心脏是脓毒症的易损靶器官之一，线粒体功能障碍是脓毒症心肌损害的主要原因。线粒体乙醛脱氢酶2（aldehyde dehydrogenase 2，ALDH2）在心肌保护中起着非常关键的作用。我们的预实验表明，增加ALDH2活性可改善心肌细胞线粒体功能，减轻脓毒症心肌损伤。但具体分子机制尚不明了。本课题将采用DNA定点突变的方法，分析影响ALDH2活性的关键磷酸化位点，确定哪些磷酸化位点是决定ALDH2心肌保护作用的关键；并进一步利用药理学、免疫共沉淀等实验技术，寻求与ALDH2相互作用的相关线粒体蛋白，阐明ALDH2的心肌保护作用是否与参与线粒体渗透性转换孔调节的关键蛋白（线粒体ATP敏感性钾离子通道、线粒体缝隙连接蛋白43）有关。通过对本课题的研究将阐明ALDH2对抗脓毒症心肌损伤的分子作用机制，从而为临床上心肌保护药物的研究提供新的思路和理论依据。

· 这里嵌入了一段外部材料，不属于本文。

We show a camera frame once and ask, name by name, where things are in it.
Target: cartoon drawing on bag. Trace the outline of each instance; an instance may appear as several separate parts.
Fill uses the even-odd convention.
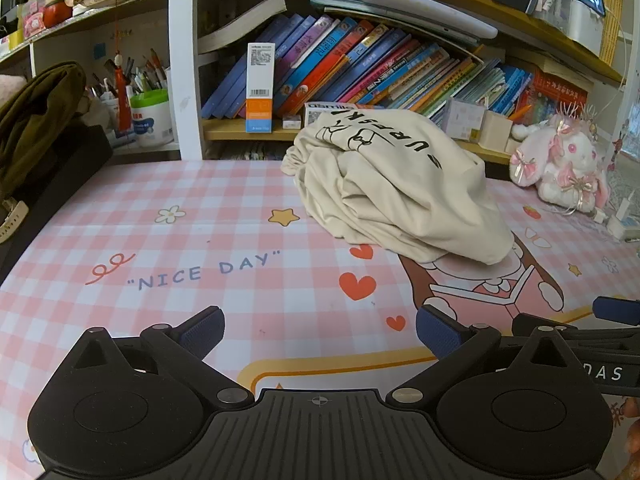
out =
[[[456,254],[423,265],[400,261],[416,308],[429,304],[465,326],[484,322],[506,332],[521,312],[551,317],[564,308],[562,289],[516,235],[507,257],[492,266]]]

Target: orange star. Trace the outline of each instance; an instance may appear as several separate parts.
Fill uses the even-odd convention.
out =
[[[300,217],[293,214],[293,209],[273,209],[269,222],[280,224],[282,227],[288,226],[291,222],[300,220]]]
[[[577,278],[578,276],[581,276],[582,273],[580,272],[580,269],[578,269],[577,266],[569,264],[569,272],[572,274],[575,274],[575,277]]]

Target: black mechanical device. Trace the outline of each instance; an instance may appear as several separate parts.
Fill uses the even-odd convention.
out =
[[[513,337],[425,306],[439,361],[392,390],[263,390],[202,359],[210,306],[139,337],[86,330],[34,404],[42,480],[596,480],[612,418],[638,396],[640,329],[578,330],[528,315]]]

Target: metal bolt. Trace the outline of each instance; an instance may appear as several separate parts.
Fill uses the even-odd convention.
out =
[[[225,404],[239,404],[244,402],[249,394],[242,388],[225,388],[218,392],[218,400]]]
[[[415,388],[398,388],[391,396],[397,401],[403,404],[413,404],[422,400],[422,392]]]

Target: plush toy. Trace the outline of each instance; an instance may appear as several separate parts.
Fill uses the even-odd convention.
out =
[[[567,211],[590,213],[605,206],[609,187],[586,121],[558,114],[518,130],[524,142],[511,157],[514,183],[535,184],[542,200]]]

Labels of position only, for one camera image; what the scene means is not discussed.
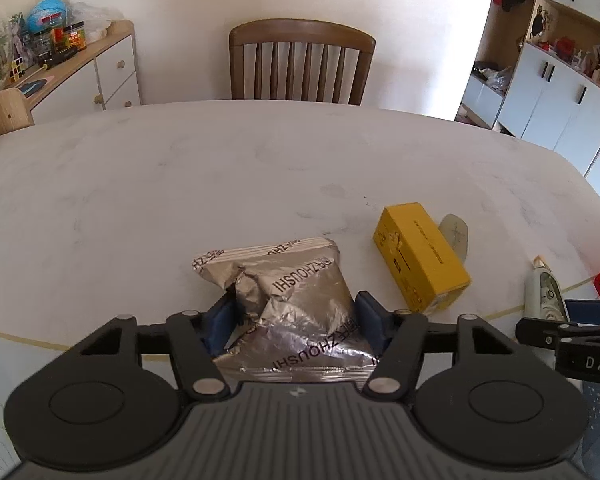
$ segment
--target yellow cardboard box
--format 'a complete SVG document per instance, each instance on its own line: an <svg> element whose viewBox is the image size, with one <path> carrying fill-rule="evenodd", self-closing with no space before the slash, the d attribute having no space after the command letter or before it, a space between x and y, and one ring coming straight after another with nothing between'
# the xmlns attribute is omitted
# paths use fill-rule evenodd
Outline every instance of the yellow cardboard box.
<svg viewBox="0 0 600 480"><path fill-rule="evenodd" d="M374 241L414 312L448 307L471 283L462 262L417 202L385 207Z"/></svg>

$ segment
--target white marble table
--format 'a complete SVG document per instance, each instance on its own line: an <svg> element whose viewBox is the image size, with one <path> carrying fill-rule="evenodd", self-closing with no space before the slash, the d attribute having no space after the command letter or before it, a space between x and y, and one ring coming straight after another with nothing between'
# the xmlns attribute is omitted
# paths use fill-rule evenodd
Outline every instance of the white marble table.
<svg viewBox="0 0 600 480"><path fill-rule="evenodd" d="M190 266L211 249L325 235L353 294L404 307L372 241L382 208L403 202L469 226L473 284L435 320L473 312L512 335L538 254L563 288L580 286L571 295L594 295L600 198L560 155L473 126L343 105L199 102L0 137L0 405L118 313L154 323L211 306L221 291ZM0 472L14 457L1 425L0 412Z"/></svg>

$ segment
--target brown chair backrest
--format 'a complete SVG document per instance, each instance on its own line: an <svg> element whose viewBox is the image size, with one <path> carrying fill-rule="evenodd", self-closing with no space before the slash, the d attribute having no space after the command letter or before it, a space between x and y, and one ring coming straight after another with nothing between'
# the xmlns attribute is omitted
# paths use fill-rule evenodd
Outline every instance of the brown chair backrest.
<svg viewBox="0 0 600 480"><path fill-rule="evenodd" d="M337 23L318 22L316 20L272 19L258 20L235 27L229 33L229 61L231 69L231 97L244 99L244 46L256 44L256 61L254 74L253 95L262 99L262 44L273 43L271 51L271 77L269 98L278 98L278 43L289 43L289 56L286 63L285 99L293 99L294 70L296 43L305 43L304 71L302 72L302 101L309 99L309 84L311 79L311 50L312 44L322 45L320 73L316 100L324 101L324 87L327 78L327 63L329 45L339 46L338 68L333 85L331 102L340 101L342 89L342 73L344 72L344 57L346 49L358 51L358 63L353 76L350 105L359 105L365 91L366 77L371 67L371 59L376 48L376 40L366 32L356 28L346 27Z"/></svg>
<svg viewBox="0 0 600 480"><path fill-rule="evenodd" d="M24 94L17 88L0 90L0 136L27 126L33 126L33 117Z"/></svg>

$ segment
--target silver screw
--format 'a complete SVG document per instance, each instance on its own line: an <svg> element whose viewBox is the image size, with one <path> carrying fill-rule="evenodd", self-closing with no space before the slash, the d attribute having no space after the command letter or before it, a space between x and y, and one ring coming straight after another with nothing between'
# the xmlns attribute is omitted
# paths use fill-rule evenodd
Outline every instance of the silver screw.
<svg viewBox="0 0 600 480"><path fill-rule="evenodd" d="M193 383L193 390L201 395L215 395L224 390L224 383L212 377L198 379Z"/></svg>
<svg viewBox="0 0 600 480"><path fill-rule="evenodd" d="M376 394L392 394L400 389L400 383L391 377L376 377L369 382L369 389Z"/></svg>

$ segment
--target silver foil bag
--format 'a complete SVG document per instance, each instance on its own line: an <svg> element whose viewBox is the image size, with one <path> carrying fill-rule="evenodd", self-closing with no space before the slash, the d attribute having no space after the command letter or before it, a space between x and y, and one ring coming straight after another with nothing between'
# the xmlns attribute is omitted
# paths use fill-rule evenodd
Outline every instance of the silver foil bag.
<svg viewBox="0 0 600 480"><path fill-rule="evenodd" d="M225 290L235 285L244 322L215 360L233 382L353 380L376 366L360 335L353 302L326 238L209 251L196 272Z"/></svg>

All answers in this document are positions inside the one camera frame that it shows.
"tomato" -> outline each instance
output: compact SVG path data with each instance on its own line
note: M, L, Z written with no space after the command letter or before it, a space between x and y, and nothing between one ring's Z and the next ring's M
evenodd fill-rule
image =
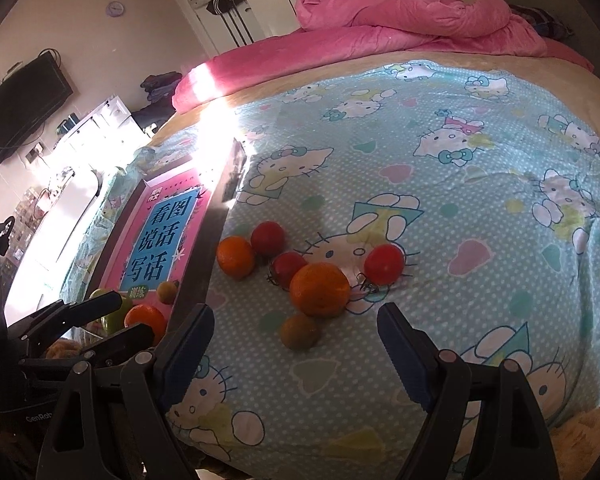
M133 324L143 323L151 327L154 331L154 346L167 332L167 320L164 319L162 313L151 305L140 304L133 307L125 316L125 327L128 328Z
M284 229L272 221L259 224L251 233L251 247L267 258L280 254L285 248Z
M379 245L365 259L365 277L377 286L391 285L403 269L404 254L393 244Z
M306 260L300 254L289 252L277 256L272 261L269 270L271 277L276 283L285 290L289 290L291 279L296 275L296 272L305 265Z

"wall-mounted tv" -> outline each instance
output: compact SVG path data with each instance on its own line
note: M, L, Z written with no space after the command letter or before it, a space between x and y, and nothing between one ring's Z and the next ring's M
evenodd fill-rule
M0 164L74 93L51 52L17 70L0 85Z

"hello kitty blanket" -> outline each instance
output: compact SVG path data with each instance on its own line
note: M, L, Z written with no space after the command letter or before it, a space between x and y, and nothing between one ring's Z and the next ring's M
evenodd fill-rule
M466 361L516 360L548 424L600 404L600 139L552 94L421 60L231 114L250 162L223 236L277 221L290 250L343 270L351 300L293 352L277 332L296 310L267 268L236 282L216 267L213 339L166 415L181 441L254 478L396 478L425 413L378 337L386 301ZM213 149L235 132L216 123L143 148L134 170ZM404 276L363 288L366 255L388 242ZM477 414L473 402L453 478Z
M298 0L296 13L298 31L194 68L176 89L176 111L302 70L398 50L555 56L588 64L566 46L548 47L504 0Z

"polka dot fabric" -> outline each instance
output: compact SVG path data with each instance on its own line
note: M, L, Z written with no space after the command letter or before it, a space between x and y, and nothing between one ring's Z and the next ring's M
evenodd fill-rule
M181 440L254 478L394 478L424 412L379 340L386 301L467 361L517 360L548 424L600 403L600 140L553 95L422 60L234 111L250 160L223 236L278 222L290 250L345 271L352 301L293 352L277 329L296 311L267 269L235 282L216 267L207 361L168 413ZM381 243L408 276L361 290Z

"pink blanket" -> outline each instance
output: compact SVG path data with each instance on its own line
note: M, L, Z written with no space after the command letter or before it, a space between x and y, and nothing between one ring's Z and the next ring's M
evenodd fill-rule
M243 88L372 54L548 55L547 44L504 0L298 0L296 13L302 26L296 32L230 50L193 69L176 89L176 111L183 114Z

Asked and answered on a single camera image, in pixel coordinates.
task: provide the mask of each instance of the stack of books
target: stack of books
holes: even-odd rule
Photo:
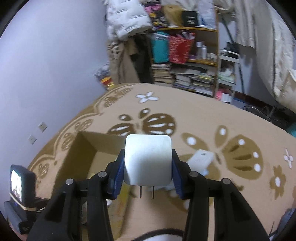
[[[170,74],[171,64],[153,64],[151,70],[154,82],[172,84],[173,76]]]
[[[173,87],[201,93],[209,96],[214,95],[214,77],[198,70],[187,68],[172,68],[170,73],[175,75]]]

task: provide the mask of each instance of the white flower pattern
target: white flower pattern
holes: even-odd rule
[[[145,102],[148,101],[148,100],[159,100],[159,98],[153,96],[153,94],[154,94],[154,92],[148,92],[148,93],[145,94],[145,95],[142,95],[142,94],[140,94],[140,95],[136,95],[136,97],[140,99],[140,100],[139,100],[139,103],[140,103],[140,104],[141,104],[141,103],[145,103]]]
[[[285,161],[288,163],[290,169],[292,169],[292,162],[294,161],[293,156],[288,153],[288,150],[285,148],[286,155],[284,155]]]

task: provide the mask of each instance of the teal object
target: teal object
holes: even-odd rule
[[[286,132],[288,132],[292,136],[296,137],[296,122],[294,122],[292,125],[290,125],[290,127],[288,127]]]
[[[165,36],[170,36],[164,32],[158,32]],[[155,63],[166,63],[168,62],[168,38],[159,37],[151,39],[151,47],[153,60]]]

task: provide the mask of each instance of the wall outlet
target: wall outlet
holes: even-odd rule
[[[46,125],[44,122],[42,122],[42,123],[38,126],[38,128],[40,129],[41,132],[44,132],[44,131],[46,130],[46,128],[47,128],[47,125]]]
[[[30,135],[29,138],[28,138],[28,140],[33,145],[37,139],[35,138],[35,136]]]

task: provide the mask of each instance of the tan blanket
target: tan blanket
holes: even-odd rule
[[[296,139],[273,124],[212,98],[174,88],[127,84],[107,92],[69,122],[36,156],[29,169],[37,174],[37,195],[50,197],[56,174],[80,130],[117,135],[167,134],[180,159],[198,149],[215,153],[207,178],[230,178],[269,233],[285,210],[295,205],[293,156]],[[120,240],[157,229],[183,230],[188,202],[172,187],[132,191]],[[210,202],[209,240],[214,237]]]

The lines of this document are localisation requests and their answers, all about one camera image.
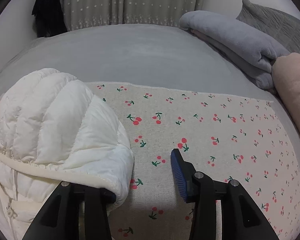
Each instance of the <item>gray quilted pillow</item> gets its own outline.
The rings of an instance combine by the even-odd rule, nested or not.
[[[276,39],[288,51],[300,54],[300,20],[279,10],[242,0],[237,20]]]

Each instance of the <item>hanging black garment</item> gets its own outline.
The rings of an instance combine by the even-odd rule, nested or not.
[[[60,0],[35,0],[32,15],[35,16],[37,36],[55,36],[67,32]]]

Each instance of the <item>silver screw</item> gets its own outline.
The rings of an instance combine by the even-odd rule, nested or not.
[[[234,187],[239,185],[239,181],[237,181],[236,179],[231,179],[230,184]]]
[[[194,176],[195,176],[197,179],[201,179],[201,178],[203,178],[203,173],[200,172],[200,171],[197,171],[197,172],[194,174]]]
[[[63,181],[63,182],[61,182],[61,186],[63,186],[63,187],[66,187],[66,186],[68,186],[70,183],[69,182],[67,182],[67,181]]]

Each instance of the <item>cherry print cloth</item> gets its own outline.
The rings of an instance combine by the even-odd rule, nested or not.
[[[183,202],[174,184],[173,148],[214,180],[240,181],[279,239],[296,238],[299,167],[271,102],[128,83],[90,87],[115,111],[134,153],[128,198],[109,216],[116,240],[189,237],[194,205]],[[217,203],[217,239],[220,211]]]

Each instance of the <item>gray curtain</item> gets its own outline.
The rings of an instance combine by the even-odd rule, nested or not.
[[[201,10],[203,0],[64,0],[68,30],[143,23],[178,27],[180,17]]]
[[[124,0],[123,23],[178,27],[180,17],[201,10],[203,0]]]

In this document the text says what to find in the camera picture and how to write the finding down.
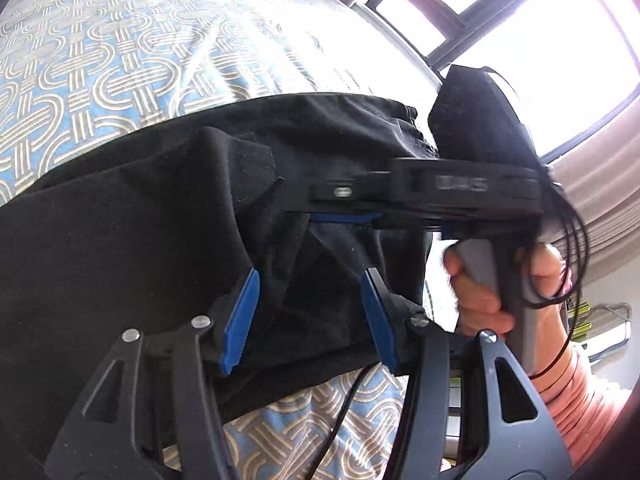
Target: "window frame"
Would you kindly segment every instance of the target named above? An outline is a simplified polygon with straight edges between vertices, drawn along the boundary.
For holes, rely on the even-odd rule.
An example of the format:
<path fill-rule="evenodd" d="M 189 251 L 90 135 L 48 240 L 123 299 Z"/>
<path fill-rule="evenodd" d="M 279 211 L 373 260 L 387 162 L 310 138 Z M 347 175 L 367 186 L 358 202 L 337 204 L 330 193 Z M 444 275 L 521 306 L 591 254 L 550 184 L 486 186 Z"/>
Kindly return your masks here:
<path fill-rule="evenodd" d="M 463 52 L 477 43 L 483 36 L 487 35 L 491 30 L 512 16 L 526 0 L 476 0 L 459 14 L 454 12 L 442 0 L 408 1 L 414 5 L 446 38 L 441 45 L 436 47 L 436 49 L 427 55 L 422 54 L 415 45 L 413 45 L 412 42 L 394 26 L 393 23 L 389 22 L 385 16 L 377 11 L 376 7 L 382 2 L 382 0 L 368 0 L 366 2 L 366 6 L 398 35 L 400 35 L 427 64 L 427 66 L 442 79 L 440 76 L 440 71 L 442 69 L 450 65 L 450 63 L 455 61 Z M 633 50 L 624 30 L 620 27 L 616 17 L 610 12 L 609 7 L 607 7 L 603 0 L 599 0 L 599 2 L 609 14 L 614 26 L 622 36 L 629 53 L 634 59 L 636 68 L 640 73 L 640 60 L 638 58 L 638 54 Z M 606 61 L 606 59 L 602 59 L 597 62 L 605 64 Z M 545 164 L 548 164 L 556 158 L 564 155 L 601 129 L 605 124 L 609 123 L 610 120 L 624 110 L 638 96 L 640 96 L 640 82 L 626 99 L 624 99 L 603 118 L 598 120 L 595 124 L 592 124 L 587 130 L 573 136 L 568 141 L 540 156 L 540 159 Z"/>

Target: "silver screw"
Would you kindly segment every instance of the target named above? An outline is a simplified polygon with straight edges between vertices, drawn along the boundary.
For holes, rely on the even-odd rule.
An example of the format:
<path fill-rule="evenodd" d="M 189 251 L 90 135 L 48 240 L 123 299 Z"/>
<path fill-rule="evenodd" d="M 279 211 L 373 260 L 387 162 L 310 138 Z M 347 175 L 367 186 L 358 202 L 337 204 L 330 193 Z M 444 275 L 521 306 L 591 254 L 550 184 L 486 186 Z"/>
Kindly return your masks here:
<path fill-rule="evenodd" d="M 429 319 L 424 314 L 415 314 L 411 316 L 411 324 L 415 327 L 422 328 L 429 324 Z"/>
<path fill-rule="evenodd" d="M 487 339 L 489 343 L 495 343 L 496 341 L 498 341 L 498 336 L 493 330 L 482 330 L 480 335 Z"/>
<path fill-rule="evenodd" d="M 191 320 L 191 326 L 194 328 L 205 328 L 211 324 L 209 316 L 196 316 Z"/>
<path fill-rule="evenodd" d="M 348 186 L 337 187 L 334 189 L 334 195 L 336 198 L 348 198 L 353 194 L 353 189 Z"/>
<path fill-rule="evenodd" d="M 140 337 L 140 332 L 135 328 L 129 328 L 122 333 L 122 340 L 125 343 L 133 343 Z"/>

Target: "black garment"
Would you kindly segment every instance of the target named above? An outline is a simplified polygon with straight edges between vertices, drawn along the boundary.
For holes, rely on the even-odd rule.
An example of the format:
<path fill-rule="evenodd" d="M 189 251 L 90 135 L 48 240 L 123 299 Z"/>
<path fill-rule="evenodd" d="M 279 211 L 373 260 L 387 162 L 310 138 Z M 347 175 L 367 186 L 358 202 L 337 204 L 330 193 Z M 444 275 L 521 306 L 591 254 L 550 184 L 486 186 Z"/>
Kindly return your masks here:
<path fill-rule="evenodd" d="M 250 266 L 260 302 L 240 365 L 214 384 L 224 420 L 375 362 L 360 276 L 376 266 L 419 303 L 430 236 L 309 224 L 275 205 L 275 177 L 433 157 L 414 119 L 370 96 L 260 98 L 144 128 L 47 173 L 0 208 L 0 426 L 43 462 L 124 330 L 174 330 Z"/>

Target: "bed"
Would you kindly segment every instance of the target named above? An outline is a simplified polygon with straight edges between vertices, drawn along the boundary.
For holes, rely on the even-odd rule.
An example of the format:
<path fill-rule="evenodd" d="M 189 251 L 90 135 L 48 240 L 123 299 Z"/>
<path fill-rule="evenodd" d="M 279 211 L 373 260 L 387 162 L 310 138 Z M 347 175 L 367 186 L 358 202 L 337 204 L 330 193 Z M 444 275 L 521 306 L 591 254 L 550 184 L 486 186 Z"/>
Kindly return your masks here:
<path fill-rule="evenodd" d="M 416 107 L 425 129 L 436 97 L 433 78 L 337 0 L 10 0 L 0 15 L 0 70 L 0 205 L 75 156 L 204 108 L 270 94 L 356 92 Z M 287 453 L 311 431 L 328 433 L 355 377 L 227 425 L 241 477 L 299 477 L 305 462 L 289 463 Z M 380 473 L 401 409 L 394 397 L 404 388 L 385 368 L 375 370 L 332 452 L 347 462 L 323 463 L 324 475 Z M 362 442 L 373 425 L 375 437 Z M 348 463 L 353 447 L 358 461 Z M 279 469 L 265 456 L 276 456 Z M 178 467 L 175 449 L 166 460 Z"/>

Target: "human hand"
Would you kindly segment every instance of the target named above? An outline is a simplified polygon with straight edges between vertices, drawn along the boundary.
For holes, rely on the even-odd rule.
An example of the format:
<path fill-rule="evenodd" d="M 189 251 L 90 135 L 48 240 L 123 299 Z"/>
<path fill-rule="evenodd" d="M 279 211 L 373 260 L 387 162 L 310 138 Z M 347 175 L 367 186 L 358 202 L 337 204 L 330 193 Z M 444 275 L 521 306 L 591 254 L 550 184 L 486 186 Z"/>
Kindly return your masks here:
<path fill-rule="evenodd" d="M 511 314 L 500 309 L 500 298 L 466 275 L 464 262 L 456 253 L 455 245 L 444 253 L 443 263 L 450 275 L 453 291 L 458 297 L 462 332 L 473 336 L 479 330 L 488 328 L 504 338 L 505 334 L 515 326 L 515 319 Z M 556 293 L 563 270 L 564 261 L 555 247 L 542 243 L 536 245 L 530 260 L 530 273 L 540 294 L 552 296 Z M 557 305 L 537 310 L 539 328 L 542 328 L 550 318 L 556 322 L 557 317 L 559 321 L 559 316 L 552 315 L 554 312 L 558 314 Z"/>

心脏是脓毒症的易损靶器官之一，线粒体功能障碍是脓毒症心肌损害的主要原因。乙醛脱氢酶2（aldehyde dehydrogenase 2，ALDH2）是线粒体内一种醛类氧化酶，在心肌保护中起着非常关键的作用。本课题主要研究增加ALDH2活性是否可改善心肌细胞线粒体功能，减轻脓毒症心肌损伤；并阐明其可能机制。.本课题采用腹腔注射脂多糖（lipopolysaccharide，LPS）建立雄性SD大鼠脓毒症模型，测定心功能指标。体外培养H9c2细胞，构建ALDH2 S279A真核表达质粒，观察心肌细胞生存率和凋亡发生率。比色法测定ALDH2和iNOS活性、心肌NO水平、以及MPT孔开放程度。WB法测定ALDH2、CX43、bid等蛋白表达情况。研究发现：（a）大鼠腹腔注射LPS（0.01-1 μg/mL）后每搏输出量和心输出量逐渐下降；ALDH2蛋白表达水平无明显改变，但ALDH2活性明显降低，且呈现浓度依赖性特征。（b）ALDH2特异性小分子激动剂Alda-1可增加脓毒症大鼠心肌组织ALDH2活性，同时抑制脓毒症大鼠心脏MPT孔开放和心功能的下降，降低大鼠死亡率；此作用可被MPT开放剂苍术苷所阻断。iNOS选择性抑制剂可部分阻断LPS诱导的心肌ALDH2活性下降，并可改善LPS诱导的心功能障碍。（c）Alda-1（20 μM）孵育H9c2细胞后，LPS引起的心肌线粒体功能和细胞生存率下降、凋亡增加等情况得到了明显抑制。将H9C2细胞转染ALDH2 S279A后，细胞ALDH2活性明显下降；同时可部分取消Alda-1对抗LPS诱导的心肌细胞损伤作用。（d）Alda-1孵育H9c2细胞后，mitoKATP通道开放程度和CX43线粒体转位明显增加。Alda-1可明显抑制LPS诱导的凋亡蛋白bid裂解，MPT孔的开放；而此作用可被mitoKATP通道抑制剂5-HD和Cx43 siRNA所部分阻断。.以上结果提示，S279磷酸化位点是影响ALDH2活性改变的关键。增加ALDH2活性可保护脓毒症大鼠心功能，其机制可能与促进下游CX43磷酸化水平增加，导致CX43线粒体转位、以及增加mitoKATP通道开放有关。本课题的研究结果将为临床上心肌保护药物的研究提供新的思路和理论依据。